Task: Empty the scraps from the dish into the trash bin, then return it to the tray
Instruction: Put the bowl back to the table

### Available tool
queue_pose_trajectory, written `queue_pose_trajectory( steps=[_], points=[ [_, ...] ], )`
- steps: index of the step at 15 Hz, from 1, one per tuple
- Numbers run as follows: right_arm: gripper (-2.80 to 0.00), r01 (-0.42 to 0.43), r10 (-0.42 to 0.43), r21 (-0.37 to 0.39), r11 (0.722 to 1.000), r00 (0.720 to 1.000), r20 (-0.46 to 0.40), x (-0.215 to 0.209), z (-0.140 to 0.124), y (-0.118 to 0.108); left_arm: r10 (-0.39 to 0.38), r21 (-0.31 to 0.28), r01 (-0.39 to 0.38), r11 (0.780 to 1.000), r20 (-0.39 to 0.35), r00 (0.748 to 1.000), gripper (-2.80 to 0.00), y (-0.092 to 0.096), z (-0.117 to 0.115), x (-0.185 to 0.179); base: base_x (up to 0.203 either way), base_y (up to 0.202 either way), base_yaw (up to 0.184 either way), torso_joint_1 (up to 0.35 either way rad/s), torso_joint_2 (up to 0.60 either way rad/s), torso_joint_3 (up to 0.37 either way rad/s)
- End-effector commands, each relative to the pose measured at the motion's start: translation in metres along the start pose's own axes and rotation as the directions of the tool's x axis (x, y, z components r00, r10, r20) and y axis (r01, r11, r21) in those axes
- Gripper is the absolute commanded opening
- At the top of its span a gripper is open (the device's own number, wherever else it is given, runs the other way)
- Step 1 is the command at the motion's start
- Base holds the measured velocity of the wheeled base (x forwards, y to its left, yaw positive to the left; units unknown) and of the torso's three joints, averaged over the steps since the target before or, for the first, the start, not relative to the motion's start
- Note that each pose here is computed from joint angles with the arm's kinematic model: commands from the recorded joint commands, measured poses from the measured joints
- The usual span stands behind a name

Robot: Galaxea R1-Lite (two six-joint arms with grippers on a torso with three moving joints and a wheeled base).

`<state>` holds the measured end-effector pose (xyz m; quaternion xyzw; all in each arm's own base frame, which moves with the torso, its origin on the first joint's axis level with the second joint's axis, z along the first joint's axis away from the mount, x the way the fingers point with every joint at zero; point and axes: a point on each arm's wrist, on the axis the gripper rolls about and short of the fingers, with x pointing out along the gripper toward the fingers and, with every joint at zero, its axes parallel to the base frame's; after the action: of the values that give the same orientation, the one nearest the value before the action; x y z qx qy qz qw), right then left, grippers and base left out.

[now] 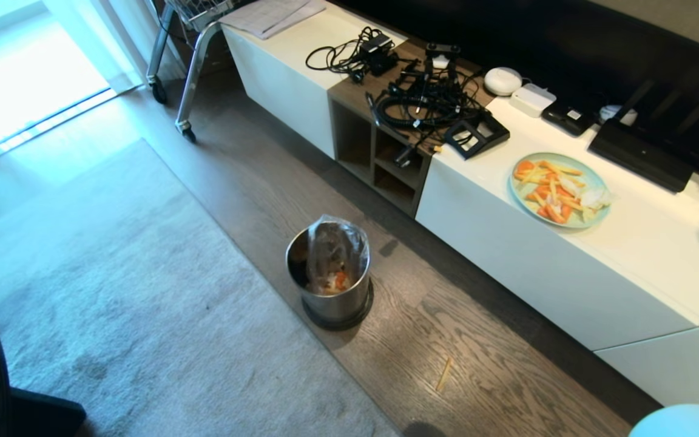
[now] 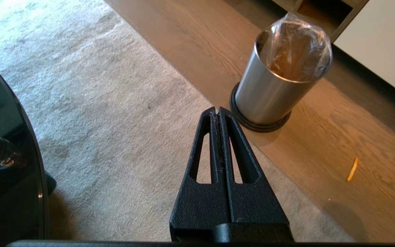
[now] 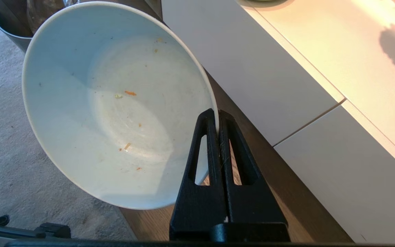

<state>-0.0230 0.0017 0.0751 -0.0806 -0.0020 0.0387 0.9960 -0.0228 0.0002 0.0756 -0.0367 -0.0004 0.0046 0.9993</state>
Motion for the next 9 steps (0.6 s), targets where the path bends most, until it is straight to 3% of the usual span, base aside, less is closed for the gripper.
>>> queue_pose_trajectory(
  steps=[1, 9],
  points=[
    [-2.80, -0.001, 0.001, -0.001, 1.000, 1.000, -0.001, 0.0001, 0.0001, 0.0000, 0.001, 0.000, -0.001, 1.000, 0.001, 1.000, -2.80, 0.0000, 0.0001, 0.0000, 0.000, 0.000, 0.000, -0.002, 0.00, 0.196],
    [-2.80, -0.001, 0.001, -0.001, 1.000, 1.000, -0.001, 0.0001, 0.0001, 0.0000, 0.000, 0.000, 0.000, 1.000, 0.001, 1.000, -2.80, 0.0000, 0.0001, 0.0000, 0.000, 0.000, 0.000, 0.002, 0.00, 0.201]
  ],
)
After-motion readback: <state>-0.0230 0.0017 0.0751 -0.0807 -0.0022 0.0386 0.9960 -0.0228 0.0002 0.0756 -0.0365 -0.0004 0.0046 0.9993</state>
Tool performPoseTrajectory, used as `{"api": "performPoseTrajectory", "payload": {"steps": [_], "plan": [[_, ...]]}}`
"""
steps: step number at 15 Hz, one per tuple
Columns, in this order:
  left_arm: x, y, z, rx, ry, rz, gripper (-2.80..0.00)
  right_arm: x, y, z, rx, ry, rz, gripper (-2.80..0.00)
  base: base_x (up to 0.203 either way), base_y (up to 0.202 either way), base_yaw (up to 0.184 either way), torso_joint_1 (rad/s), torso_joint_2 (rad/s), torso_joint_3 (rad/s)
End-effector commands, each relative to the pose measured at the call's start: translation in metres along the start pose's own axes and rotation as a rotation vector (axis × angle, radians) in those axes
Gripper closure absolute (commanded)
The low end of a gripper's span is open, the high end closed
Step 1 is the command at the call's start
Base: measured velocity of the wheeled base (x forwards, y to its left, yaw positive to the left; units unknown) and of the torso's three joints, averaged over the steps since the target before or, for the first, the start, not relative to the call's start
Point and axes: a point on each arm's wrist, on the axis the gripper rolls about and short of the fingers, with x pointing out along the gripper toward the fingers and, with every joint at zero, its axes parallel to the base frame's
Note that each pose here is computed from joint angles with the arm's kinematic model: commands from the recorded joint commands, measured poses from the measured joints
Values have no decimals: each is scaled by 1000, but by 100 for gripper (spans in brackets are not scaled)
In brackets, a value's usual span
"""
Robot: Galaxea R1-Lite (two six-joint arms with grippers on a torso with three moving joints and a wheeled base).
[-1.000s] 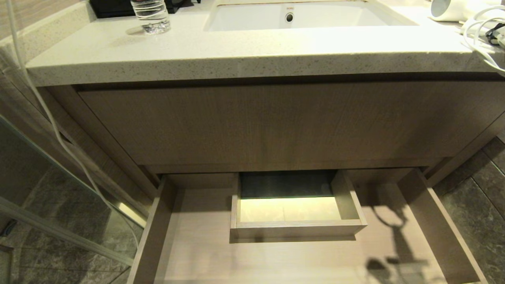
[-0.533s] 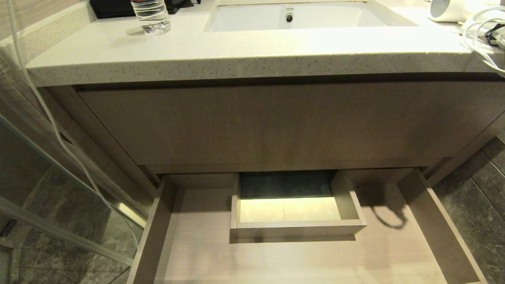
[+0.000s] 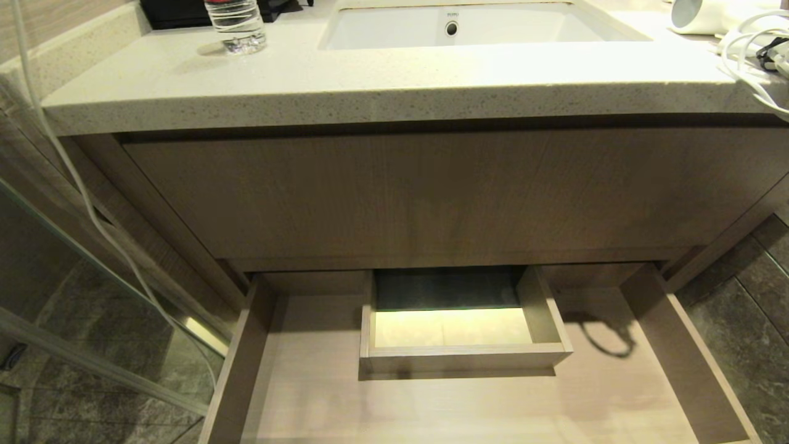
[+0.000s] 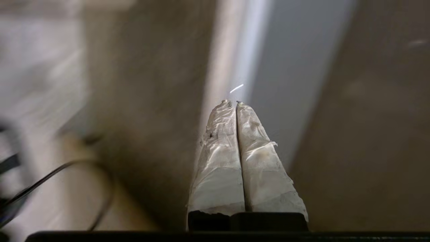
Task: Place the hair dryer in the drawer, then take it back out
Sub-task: Close the drawer
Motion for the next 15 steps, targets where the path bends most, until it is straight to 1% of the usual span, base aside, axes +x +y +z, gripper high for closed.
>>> {"api": "performPoseTrajectory", "payload": {"steps": [1, 3, 6, 7, 9, 10, 11, 12, 13, 15], "plan": [[0, 0, 0, 0, 0, 1, 0, 33, 6, 21, 15, 184, 185, 0, 0, 0, 0, 0, 0, 0], [0, 0, 0, 0, 0, 1, 0, 57, 9, 40, 33, 259, 274, 0, 0, 0, 0, 0, 0, 0], [0, 0, 0, 0, 0, 1, 0, 96, 17, 66, 78, 348, 387, 0, 0, 0, 0, 0, 0, 0], [0, 0, 0, 0, 0, 1, 0, 109, 21, 73, 78, 367, 413, 0, 0, 0, 0, 0, 0, 0], [0, 0, 0, 0, 0, 1, 0, 134, 28, 90, 92, 351, 462, 0, 0, 0, 0, 0, 0, 0], [0, 0, 0, 0, 0, 1, 0, 147, 34, 95, 79, 356, 488, 0, 0, 0, 0, 0, 0, 0], [0, 0, 0, 0, 0, 1, 0, 157, 40, 97, 41, 369, 514, 0, 0, 0, 0, 0, 0, 0], [0, 0, 0, 0, 0, 1, 0, 166, 48, 96, -20, 398, 546, 0, 0, 0, 0, 0, 0, 0], [0, 0, 0, 0, 0, 1, 0, 174, 55, 91, -69, 443, 560, 0, 0, 0, 0, 0, 0, 0], [0, 0, 0, 0, 0, 1, 0, 187, 67, 87, -102, 494, 569, 0, 0, 0, 0, 0, 0, 0]]}}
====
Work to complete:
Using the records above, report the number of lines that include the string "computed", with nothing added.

Task output:
2